AIM OF THE EXERCISE: Only the lines from the one containing "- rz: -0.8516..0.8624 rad" through the last line of the data below belong in your answer, copied exactly and without pictures.

(DATA SEGMENT)

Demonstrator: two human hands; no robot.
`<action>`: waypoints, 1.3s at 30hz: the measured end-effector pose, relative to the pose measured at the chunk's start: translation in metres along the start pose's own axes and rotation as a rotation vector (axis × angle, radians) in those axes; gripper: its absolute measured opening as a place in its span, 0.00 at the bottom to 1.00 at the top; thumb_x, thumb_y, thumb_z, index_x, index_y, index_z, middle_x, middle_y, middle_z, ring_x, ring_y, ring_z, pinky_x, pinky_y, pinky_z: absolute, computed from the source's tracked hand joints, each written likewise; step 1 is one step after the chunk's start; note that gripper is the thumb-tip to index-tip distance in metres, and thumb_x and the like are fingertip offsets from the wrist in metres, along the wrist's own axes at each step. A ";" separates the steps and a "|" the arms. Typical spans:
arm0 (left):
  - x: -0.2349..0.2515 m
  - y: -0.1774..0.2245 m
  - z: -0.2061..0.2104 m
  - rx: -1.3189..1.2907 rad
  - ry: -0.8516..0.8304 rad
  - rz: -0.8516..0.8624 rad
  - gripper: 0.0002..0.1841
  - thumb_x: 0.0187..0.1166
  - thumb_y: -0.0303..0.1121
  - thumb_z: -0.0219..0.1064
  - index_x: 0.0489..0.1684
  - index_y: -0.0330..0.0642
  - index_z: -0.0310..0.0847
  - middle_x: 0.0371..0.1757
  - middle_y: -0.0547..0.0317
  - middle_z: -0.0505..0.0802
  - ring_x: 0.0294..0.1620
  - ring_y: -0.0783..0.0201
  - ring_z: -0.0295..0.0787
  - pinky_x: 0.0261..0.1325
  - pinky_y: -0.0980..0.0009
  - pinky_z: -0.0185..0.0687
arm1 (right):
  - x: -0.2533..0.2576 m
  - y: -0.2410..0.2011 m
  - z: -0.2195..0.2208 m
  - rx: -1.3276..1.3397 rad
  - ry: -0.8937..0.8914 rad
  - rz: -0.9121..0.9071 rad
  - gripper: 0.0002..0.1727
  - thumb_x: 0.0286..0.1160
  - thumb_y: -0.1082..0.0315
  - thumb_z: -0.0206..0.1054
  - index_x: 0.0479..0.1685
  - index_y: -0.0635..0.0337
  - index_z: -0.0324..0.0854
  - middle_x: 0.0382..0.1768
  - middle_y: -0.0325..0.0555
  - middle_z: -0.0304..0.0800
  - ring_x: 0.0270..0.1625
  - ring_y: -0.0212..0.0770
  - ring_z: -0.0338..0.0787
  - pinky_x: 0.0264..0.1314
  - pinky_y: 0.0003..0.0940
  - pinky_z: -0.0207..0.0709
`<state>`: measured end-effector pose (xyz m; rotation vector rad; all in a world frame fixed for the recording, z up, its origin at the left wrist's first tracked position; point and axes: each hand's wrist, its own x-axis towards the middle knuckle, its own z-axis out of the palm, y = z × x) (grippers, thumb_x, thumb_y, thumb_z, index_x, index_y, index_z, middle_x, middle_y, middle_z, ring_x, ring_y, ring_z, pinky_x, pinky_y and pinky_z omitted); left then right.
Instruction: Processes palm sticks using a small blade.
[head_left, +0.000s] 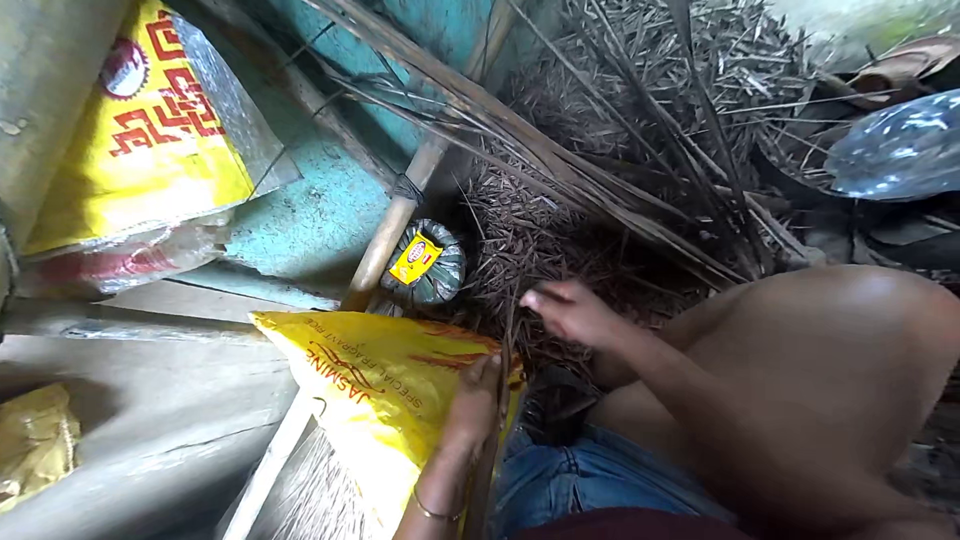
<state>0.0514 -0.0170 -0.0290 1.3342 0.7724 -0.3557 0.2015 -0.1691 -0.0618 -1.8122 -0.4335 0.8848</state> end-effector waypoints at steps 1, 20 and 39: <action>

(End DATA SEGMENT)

ANSWER FOR THE TASK:
  - rz: -0.8516..0.8624 rad
  - gripper: 0.0002..0.1841
  - thumb_x: 0.0187..0.1166
  - thumb_y: -0.0303..0.1121
  - thumb_z: -0.0219..0.1064
  - index_x: 0.0489..0.1684
  - index_y: -0.0330..0.0642
  - index_z: -0.0310..0.0847
  - middle_x: 0.0371..0.1757
  - middle_y: -0.0547..0.0317
  - middle_z: -0.0505..0.0802
  - ring_x: 0.0294..0.1620
  - ring_y: -0.0783..0.0201
  - ring_z: -0.0295..0.0787
  - pinky_x: 0.0261..0.1325
  - pinky_y: -0.0980..0.0009
  - pinky_z: -0.0185..0.0687
arm1 (right):
  - x: -0.2533..0.2576 m
  - y: -0.2410..0.2011 m
  - z: -0.2195..0.2208 m
  - rx: -1.3276..1.3397 rad
  - ry: -0.8937..0.8914 rad
  - rz: -0.9121..0.9071 rad
  - gripper: 0.0002..0.1727
  - thumb_x: 0.0286..0.1160
  - thumb_y: -0.1082..0.0315
  - thumb_z: -0.0206..0.1054
  - index_x: 0.0479..0.1685
  - index_y: -0.0635..0.0337
  - index_z: -0.0324..0.0854
  - middle_x: 0.0382..0.1768
  - middle_y: -0.0325..0.0555
  - middle_z: -0.0304..0.0800
  - ring_x: 0.0270..0.1625
  - ring_y: -0.0212..0.0770
  - ring_z: -0.0338..0.0787
  - pinky_x: 0.0264..0.1314
  - pinky_y: 0.0003..0.0940
  - pinky_z: -0.0207..0.0709
`<state>`: measured end-effector pose (xyz m; rotation vector rad; all in a world frame fixed for the recording, z up, its origin at the left wrist's first tracked position; point and axes: each hand's wrist, its own x-axis towards the middle knuckle, its own z-axis out of the palm, y = z × x) (grippers, thumb_x, thumb_y, thumb_z, index_x, index_y, index_z, middle_x, middle_y, middle_z, ring_x, ring_y, ring_z, pinky_x, pinky_y and pinky_z omitted); left then right.
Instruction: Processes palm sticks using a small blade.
[head_left, +0.000s] 
<state>0.0514 -0.0170 -0.0290 1.3342 0.7724 -0.3557 0.2015 -0.1691 -0.0618 -1.8122 -0.4335 0.8848</state> end-effector waypoints at steps 1, 20 and 39: <action>

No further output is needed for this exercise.